При культивировании клеток крови насекомых (гемоцитов) [6, 54] гемолимфу получают из личинок или куколок насекомых, выращиваемых в стерильных условиях. Личинки помещают в культуральную среду и осторожно прокалывают под микроскопом их кожные покровы, в результате чего кровь выходит в среду. Клеточную взвесь (концентрация 500—1000 клеток в 1 мл) разливают в пробирки и
культивируют в роллере при 1 об/мин 5 мин. Гемоциты прикрепляются к внутренней поверхности пробирку и начинают размножаться.
С помощью методов первичного культивирования клеток удается исследовать дифференцировку и метаболизм клеток беспозвоночных в культуре [10, 11, 55]. Первичные культуры служат источником для получения длительно пересеваемых линий клеток беспозвоночных.

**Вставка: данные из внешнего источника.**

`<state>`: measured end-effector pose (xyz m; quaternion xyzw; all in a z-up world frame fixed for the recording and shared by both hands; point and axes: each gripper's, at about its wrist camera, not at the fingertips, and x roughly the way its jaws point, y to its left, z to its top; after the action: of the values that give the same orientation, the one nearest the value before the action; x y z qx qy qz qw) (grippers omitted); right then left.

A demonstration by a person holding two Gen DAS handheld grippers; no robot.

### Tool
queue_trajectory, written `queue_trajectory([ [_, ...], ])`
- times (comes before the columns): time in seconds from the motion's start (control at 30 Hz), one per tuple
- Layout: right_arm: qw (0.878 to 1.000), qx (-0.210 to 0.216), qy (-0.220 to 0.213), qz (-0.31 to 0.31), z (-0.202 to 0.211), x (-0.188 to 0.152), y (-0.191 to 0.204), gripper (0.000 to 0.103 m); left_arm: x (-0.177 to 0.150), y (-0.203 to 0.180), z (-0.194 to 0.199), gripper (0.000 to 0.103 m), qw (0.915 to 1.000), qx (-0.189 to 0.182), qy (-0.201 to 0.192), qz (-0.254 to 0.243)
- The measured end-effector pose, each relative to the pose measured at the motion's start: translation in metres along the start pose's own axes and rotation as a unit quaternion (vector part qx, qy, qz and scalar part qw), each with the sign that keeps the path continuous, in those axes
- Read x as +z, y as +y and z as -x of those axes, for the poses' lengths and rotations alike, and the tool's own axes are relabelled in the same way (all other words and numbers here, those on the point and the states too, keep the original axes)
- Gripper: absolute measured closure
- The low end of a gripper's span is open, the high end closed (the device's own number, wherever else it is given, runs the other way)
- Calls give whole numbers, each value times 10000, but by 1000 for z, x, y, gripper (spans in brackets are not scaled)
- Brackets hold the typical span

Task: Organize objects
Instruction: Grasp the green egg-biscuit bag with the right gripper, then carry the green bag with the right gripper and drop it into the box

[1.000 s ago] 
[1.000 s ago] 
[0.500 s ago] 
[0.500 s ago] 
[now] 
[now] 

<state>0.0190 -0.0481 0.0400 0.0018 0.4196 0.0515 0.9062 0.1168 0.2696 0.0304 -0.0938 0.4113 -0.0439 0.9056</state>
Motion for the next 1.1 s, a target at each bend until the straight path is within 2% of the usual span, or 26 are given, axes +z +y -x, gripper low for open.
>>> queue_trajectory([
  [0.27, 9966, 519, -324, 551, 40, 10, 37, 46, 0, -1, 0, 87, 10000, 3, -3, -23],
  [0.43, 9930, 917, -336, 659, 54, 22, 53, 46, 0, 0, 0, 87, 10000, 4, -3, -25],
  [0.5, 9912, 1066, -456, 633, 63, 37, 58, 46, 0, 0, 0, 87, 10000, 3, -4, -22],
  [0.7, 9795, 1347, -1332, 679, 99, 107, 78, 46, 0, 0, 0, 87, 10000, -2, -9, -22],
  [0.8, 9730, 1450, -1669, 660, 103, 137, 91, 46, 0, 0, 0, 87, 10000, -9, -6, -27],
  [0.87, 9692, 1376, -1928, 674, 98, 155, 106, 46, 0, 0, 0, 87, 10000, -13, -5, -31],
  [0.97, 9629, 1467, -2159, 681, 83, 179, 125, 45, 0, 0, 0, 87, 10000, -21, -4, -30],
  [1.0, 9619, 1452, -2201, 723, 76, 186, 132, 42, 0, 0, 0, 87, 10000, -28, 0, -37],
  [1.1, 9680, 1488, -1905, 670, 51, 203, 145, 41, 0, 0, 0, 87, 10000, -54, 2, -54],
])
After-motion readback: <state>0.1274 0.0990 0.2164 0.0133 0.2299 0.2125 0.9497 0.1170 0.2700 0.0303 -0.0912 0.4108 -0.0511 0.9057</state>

Линии клеток беспозвоночных. После длительного периода адаптации клеток к условиям культивирования удается проводить пересев клеток. Обычно период адаптации занимает 3—10 мес от момента эксплантации клеток в первичную культуру. В настоящее время получен целый ряд пересеваемых линий клеток из различных тканей, взятых на разных стадиях развития беспозвоночных животных (см. обзор: [1]).
Пассирование клеток детально описано на примере линии эмбриональных клеток дрозофилы [56]. В наших условиях ведения линий клеток дрозофилы Drosophila melanogaster, D. virilis, комаров Aedes aegypti, A. albopictus, тутового Bombyx mori и дубового Antheraea pernyi шелкопрядов и непарного шелкопряда Lymanthria dispar активный рост клеток всех линий отмечен на среде КШ-10 с добавлением сыворотки или без нее при 25—28 °С. Пересев клеток производят с интервалом 7 сут в разведении от 1 : 5 до 1 : 40 в зависимости от активности их роста. Для этого засевают в пластмассовые 40 мм чашки Петри однократного пользования (Ленинградский завод медицинских полимеров, ТУ-64-2-19-79) суспензию клеток в объеме 2 мл среды КШ-10, содержащей 0—15% эмбриональной сыворотки коров, концентрация клеток (0.5—1) • 10® на 1 мл. Предварительную обработку трипсином никогда не проводили, а для снятия клеток с поверхности сосуда достаточно осторожно суспензировать клетки в старой питательной среде и перенести их в свежую среду (например, 1 каплю суспензии переносят в чашку с 2 мл питательной среды, чтобы получить разведение 1 : 40; 2 капли — на 2 мл, 1 : 20 и т. д.). Посеянные клетки осторожно суспензируют и инкубируют в СОг-инкубаторе, содержащем 5 % СОг и 95 % воздуха. Таким путем нам удалось непрерывно пересевать диплоидную линию эмбриональных клеток дрозофилы 67j25D в течение 19 лет, что равно примерно 950 пассажам или 3800 клеточным поколениям.